PROBLEM REQUIREMENTS :: An exact, complete copy of the entries is what is needed.

LISTED ENTRIES ::

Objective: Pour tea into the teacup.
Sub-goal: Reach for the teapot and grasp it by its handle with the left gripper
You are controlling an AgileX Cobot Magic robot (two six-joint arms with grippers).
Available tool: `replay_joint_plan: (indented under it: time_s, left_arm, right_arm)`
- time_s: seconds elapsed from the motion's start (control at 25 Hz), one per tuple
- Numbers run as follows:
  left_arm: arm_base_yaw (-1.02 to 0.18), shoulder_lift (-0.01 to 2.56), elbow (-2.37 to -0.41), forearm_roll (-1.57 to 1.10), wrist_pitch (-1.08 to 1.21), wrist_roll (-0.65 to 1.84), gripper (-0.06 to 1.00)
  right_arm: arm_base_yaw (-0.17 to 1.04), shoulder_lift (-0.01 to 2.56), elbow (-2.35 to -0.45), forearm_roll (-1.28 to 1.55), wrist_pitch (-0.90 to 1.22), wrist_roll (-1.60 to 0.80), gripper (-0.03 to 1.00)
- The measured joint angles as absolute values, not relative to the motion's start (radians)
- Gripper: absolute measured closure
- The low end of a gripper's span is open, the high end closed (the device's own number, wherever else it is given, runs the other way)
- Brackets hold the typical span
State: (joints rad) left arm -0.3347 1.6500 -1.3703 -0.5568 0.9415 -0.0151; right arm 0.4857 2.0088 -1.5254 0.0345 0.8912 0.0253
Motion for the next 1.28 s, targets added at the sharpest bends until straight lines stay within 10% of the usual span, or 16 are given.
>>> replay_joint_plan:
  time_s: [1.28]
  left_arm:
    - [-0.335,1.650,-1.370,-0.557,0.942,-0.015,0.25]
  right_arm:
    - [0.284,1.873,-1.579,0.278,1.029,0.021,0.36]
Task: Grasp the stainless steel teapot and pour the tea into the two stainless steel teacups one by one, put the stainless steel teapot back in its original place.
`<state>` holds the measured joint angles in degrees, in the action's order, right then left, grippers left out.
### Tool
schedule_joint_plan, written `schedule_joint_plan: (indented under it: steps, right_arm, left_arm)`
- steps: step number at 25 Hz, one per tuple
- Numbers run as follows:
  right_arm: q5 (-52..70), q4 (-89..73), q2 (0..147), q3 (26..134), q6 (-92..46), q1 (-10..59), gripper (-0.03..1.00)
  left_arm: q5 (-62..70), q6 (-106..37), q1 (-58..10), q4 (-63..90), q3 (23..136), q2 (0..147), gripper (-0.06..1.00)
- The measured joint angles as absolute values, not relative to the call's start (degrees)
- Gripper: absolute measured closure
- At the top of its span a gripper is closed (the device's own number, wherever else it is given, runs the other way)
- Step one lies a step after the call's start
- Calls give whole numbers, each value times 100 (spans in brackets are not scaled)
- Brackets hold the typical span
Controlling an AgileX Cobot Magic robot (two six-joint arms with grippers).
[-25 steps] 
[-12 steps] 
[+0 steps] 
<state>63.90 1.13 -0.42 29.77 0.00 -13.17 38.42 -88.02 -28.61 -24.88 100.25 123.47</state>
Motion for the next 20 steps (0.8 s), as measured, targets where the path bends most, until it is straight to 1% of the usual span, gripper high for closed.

OUTPUT OF THE EXERCISE ::
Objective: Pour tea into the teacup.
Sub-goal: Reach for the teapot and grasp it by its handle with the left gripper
You are controlling an AgileX Cobot Magic robot (two six-joint arms with grippers).
Available tool: `replay_joint_plan: (indented under it: time_s, left_arm, right_arm)`
- time_s: seconds elapsed from the motion's start (control at 25 Hz), one per tuple
- Numbers run as follows:
  left_arm: arm_base_yaw (-1.02 to 0.18), shoulder_lift (-0.01 to 2.56), elbow (-2.37 to -0.41), forearm_roll (-1.57 to 1.10), wrist_pitch (-1.08 to 1.21), wrist_roll (-0.65 to 1.84), gripper (-0.06 to 1.00)
  right_arm: arm_base_yaw (-0.17 to 1.04), shoulder_lift (-0.01 to 2.56), elbow (-2.35 to -0.45), forearm_roll (-1.28 to 1.55), wrist_pitch (-0.90 to 1.22), wrist_roll (-1.60 to 0.80), gripper (-0.03 to 1.00)
- The measured joint angles as absolute values, not relative to the motion's start (radians)
- Gripper: absolute measured closure
- The low end of a gripper's span is open, the high end closed (the device's own number, wherever else it is given, runs the other way)
- Brackets hold the typical span
State: (joints rad) left arm -0.3347 1.6500 -1.3703 -0.5568 0.9415 -0.0151; right arm 0.4857 2.0088 -1.5254 0.0345 0.8912 0.0253
Motion for the next 1.28 s, targets added at the sharpest bends until straight lines stay within 10% of the usual span, or 16 are given.
>>> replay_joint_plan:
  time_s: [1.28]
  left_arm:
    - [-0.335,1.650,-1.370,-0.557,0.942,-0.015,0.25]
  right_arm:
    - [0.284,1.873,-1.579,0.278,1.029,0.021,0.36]
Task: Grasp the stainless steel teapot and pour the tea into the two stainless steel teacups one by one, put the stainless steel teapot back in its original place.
`<state>` holds the measured joint angles in degrees, in the action's order, right then left, grippers left out.
### Tool
schedule_joint_plan, written `schedule_joint_plan: (indented under it: steps, right_arm, left_arm)`
- steps: step number at 25 Hz, one per tuple
- Numbers run as follows:
  right_arm: q5 (-52..70), q4 (-89..73), q2 (0..147), q3 (26..134), q6 (-92..46), q1 (-10..59), gripper (-0.03..1.00)
  left_arm: q5 (-62..70), q6 (-106..37), q1 (-58..10), q4 (-63..90), q3 (23..136), q2 (0..147), gripper (-0.06..1.00)
- The measured joint angles as absolute values, not relative to the call's start (degrees)
- Gripper: absolute measured closure
- At the top of its span a gripper is closed (the device's own number, wherever else it is given, runs the other way)
- Step one lies a step after the call's start
- Calls give whole numbers, each value times 100 (spans in brackets are not scaled)
- Brackets hold the typical span
Controlling an AgileX Cobot Magic robot (two six-joint arms with grippers).
[-25 steps] 
[-12 steps] 
[+0 steps] 
<state>63.90 1.13 -0.42 29.77 0.00 -13.17 38.42 -88.02 -28.61 -24.88 100.25 123.47</state>
Motion for the next 20 steps (0.8 s), as measured, targets where the path bends most, until it is straight to 1% of the usual span, gripper high for closed.

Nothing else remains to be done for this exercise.